The Bank of England Targets Inflation, Not Growth

The Bank of England Targets Inflation, Not Growth - at www.moneyweek.com - the best of the international financial media

Much of the recent commentary and analysis of upcoming Bank of England interest rate decisions suggests that on-going weakness in the growth of consumer spending will likely trigger rate cuts. What is interesting about much of this speculation is that it seems to reflect a view that the Bank of England should set interest rates so as to keep growth in demand and in output on an even track while also trying to stop inflation getting too far from the target. The emphasis placed on slow retail sales growth this year suggests that many take the view that the Bank should have a target for the growth in demand and output. Newspaper commentary and economists in the City often no longer bother to spell out the link between the pace of consumer spending and what that implies for inflationary pressures. The implication of much of the discussion is that the Bank should look to cut rates if the growth of spending looks set to stay below trend independently of whether that outlook also makes below-target inflation likely in the medium term.

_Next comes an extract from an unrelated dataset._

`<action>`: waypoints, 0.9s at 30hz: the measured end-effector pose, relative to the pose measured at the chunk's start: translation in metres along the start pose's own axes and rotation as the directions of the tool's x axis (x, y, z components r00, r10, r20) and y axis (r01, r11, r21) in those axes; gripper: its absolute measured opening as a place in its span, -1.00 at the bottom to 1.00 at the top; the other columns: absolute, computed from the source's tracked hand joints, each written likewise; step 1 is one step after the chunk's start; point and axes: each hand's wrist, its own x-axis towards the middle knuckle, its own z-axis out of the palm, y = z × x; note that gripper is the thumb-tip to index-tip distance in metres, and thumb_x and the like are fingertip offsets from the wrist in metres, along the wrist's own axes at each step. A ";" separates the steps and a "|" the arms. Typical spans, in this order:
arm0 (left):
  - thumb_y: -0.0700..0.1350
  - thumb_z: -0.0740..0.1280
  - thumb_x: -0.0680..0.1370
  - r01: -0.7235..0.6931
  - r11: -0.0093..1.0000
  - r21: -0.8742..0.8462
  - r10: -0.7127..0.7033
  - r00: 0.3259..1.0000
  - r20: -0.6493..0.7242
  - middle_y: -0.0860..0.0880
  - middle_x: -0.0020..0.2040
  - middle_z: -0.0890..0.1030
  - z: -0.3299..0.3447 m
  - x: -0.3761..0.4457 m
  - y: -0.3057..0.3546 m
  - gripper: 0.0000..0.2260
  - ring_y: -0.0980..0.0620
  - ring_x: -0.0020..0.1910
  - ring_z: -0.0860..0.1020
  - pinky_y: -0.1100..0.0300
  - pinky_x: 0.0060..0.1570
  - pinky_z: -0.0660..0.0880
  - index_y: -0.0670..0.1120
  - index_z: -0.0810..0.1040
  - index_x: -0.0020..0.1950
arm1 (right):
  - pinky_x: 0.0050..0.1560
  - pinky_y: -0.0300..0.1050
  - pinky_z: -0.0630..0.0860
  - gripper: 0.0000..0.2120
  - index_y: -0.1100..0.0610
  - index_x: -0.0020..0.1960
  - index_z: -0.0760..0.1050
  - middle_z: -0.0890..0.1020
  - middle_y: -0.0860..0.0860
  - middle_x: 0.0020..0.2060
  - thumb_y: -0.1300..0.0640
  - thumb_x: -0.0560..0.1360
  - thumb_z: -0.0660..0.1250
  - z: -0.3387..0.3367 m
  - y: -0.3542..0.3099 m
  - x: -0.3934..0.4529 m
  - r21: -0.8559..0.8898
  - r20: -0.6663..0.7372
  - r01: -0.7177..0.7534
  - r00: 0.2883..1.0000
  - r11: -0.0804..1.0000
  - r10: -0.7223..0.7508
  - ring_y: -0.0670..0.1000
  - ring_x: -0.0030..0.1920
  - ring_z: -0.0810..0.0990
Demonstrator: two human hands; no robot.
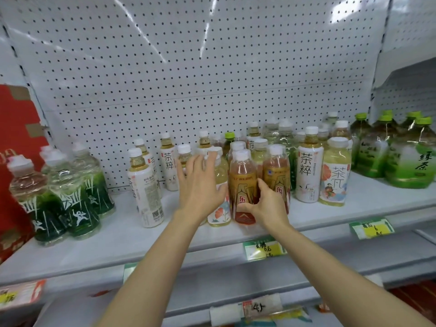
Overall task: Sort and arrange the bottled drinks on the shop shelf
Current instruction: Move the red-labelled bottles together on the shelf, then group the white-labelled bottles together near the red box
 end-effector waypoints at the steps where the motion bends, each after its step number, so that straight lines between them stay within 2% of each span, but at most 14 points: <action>1: 0.23 0.32 0.48 -0.007 1.000 0.001 0.007 1.000 -0.007 -0.06 0.48 0.35 0.001 -0.002 -0.001 -0.25 -0.08 0.53 0.16 -0.27 0.51 -0.05 0.06 0.11 0.58 | 0.05 0.03 0.62 -0.37 0.06 0.27 0.46 0.69 -0.01 0.04 -0.11 0.30 0.58 -0.003 -0.001 0.000 -0.052 -0.004 -0.004 1.000 0.999 0.004 0.05 0.01 0.66; 4: 0.27 0.31 0.47 -0.010 1.000 0.006 0.010 1.000 -0.026 -0.09 0.47 0.37 0.005 -0.006 -0.001 -0.23 -0.09 0.53 0.18 -0.27 0.51 -0.07 0.06 0.09 0.59 | 0.02 0.01 0.61 -0.46 0.07 0.18 0.51 0.69 -0.02 0.02 -0.16 0.32 0.55 -0.006 -0.001 -0.004 -0.185 -0.056 0.016 0.998 0.983 -0.026 0.03 0.00 0.66; 8: 0.25 0.26 0.53 0.075 0.994 -0.080 -0.078 0.996 -0.036 -0.09 0.47 0.39 0.000 -0.004 0.011 -0.35 -0.11 0.51 0.22 -0.23 0.51 -0.01 0.06 0.20 0.56 | 0.07 0.02 0.61 -0.52 0.04 0.32 0.49 0.66 -0.05 0.09 -0.06 0.45 0.47 -0.014 0.015 -0.020 -0.168 -0.159 0.130 0.975 0.977 -0.157 -0.02 0.06 0.63; 11: 0.19 0.29 0.54 0.137 0.978 -0.154 -0.158 0.979 -0.132 -0.14 0.48 0.35 -0.007 -0.006 0.032 -0.42 -0.20 0.47 0.25 -0.24 0.47 0.11 -0.01 0.32 0.50 | -0.16 -0.10 0.64 -0.63 0.05 0.23 0.58 0.68 -0.08 -0.03 -0.02 0.46 0.44 -0.042 0.042 -0.024 -0.257 -0.363 0.268 0.864 0.929 -0.350 -0.09 -0.11 0.64; 14: 0.13 0.30 0.56 0.035 0.968 -0.247 -0.085 0.977 -0.195 -0.11 0.49 0.32 -0.014 0.000 0.067 -0.45 -0.18 0.48 0.24 -0.16 0.45 0.18 -0.04 0.33 0.50 | -0.30 -0.13 0.58 -0.71 0.09 0.15 0.61 0.67 -0.05 -0.12 0.09 0.44 0.48 -0.085 0.070 -0.011 -0.311 -0.468 0.257 0.796 0.915 -0.383 -0.04 -0.17 0.62; 18: 0.03 0.28 0.61 -0.099 0.913 -0.396 0.061 0.992 -0.108 -0.05 0.50 0.31 -0.017 0.036 0.133 -0.47 -0.06 0.49 0.25 0.01 0.45 0.24 -0.06 0.25 0.55 | -0.36 -0.19 0.41 -0.72 0.08 0.10 0.60 0.64 -0.04 -0.13 0.14 0.41 0.51 -0.126 0.104 0.012 -0.417 -0.499 0.187 0.771 0.890 -0.396 0.03 -0.16 0.61; 21: 0.01 0.25 0.64 -0.146 0.903 -0.404 0.167 0.986 0.017 -0.10 0.47 0.35 -0.009 0.072 0.191 -0.47 -0.08 0.44 0.34 0.02 0.31 0.39 -0.13 0.20 0.56 | -0.35 -0.11 0.48 -0.69 0.10 0.12 0.60 0.64 0.00 -0.06 0.15 0.40 0.53 -0.143 0.131 0.024 -0.465 -0.484 0.195 0.761 0.864 -0.432 0.09 -0.08 0.62; 24: 0.02 0.22 0.65 0.017 0.906 -0.423 0.079 0.975 0.209 -0.18 0.40 0.42 0.009 0.109 0.233 -0.46 -0.17 0.32 0.45 0.02 0.06 0.42 -0.20 0.15 0.54 | -0.19 -0.03 0.57 -0.61 0.12 0.22 0.54 0.60 0.00 0.04 0.08 0.43 0.50 -0.157 0.151 0.040 -0.435 -0.458 0.161 0.807 0.886 -0.372 0.07 0.05 0.55; 27: 0.02 0.20 0.66 0.235 0.857 -0.458 -0.077 0.938 0.338 -0.20 0.29 0.53 0.034 0.130 0.248 -0.52 -0.20 0.18 0.55 0.03 -0.08 0.42 -0.22 0.23 0.47 | 0.00 -0.06 0.52 -0.51 0.11 0.35 0.44 0.53 0.00 0.16 -0.03 0.49 0.44 -0.165 0.165 0.055 -0.373 -0.398 0.128 0.873 0.919 -0.283 0.04 0.15 0.49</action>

In fact the Bank does not have two targets one for inflation and one for growth in demand and in output it only has an inflation target. Nor could it have two targets. The Bank has one instrument, the short term interest rate, so hitting two different targets is not possible unless both inflation and demand/output always moved together. In fact it is hugely unlikely that where inflation is heading and where the growth in demand and output are going will always be in the same direction.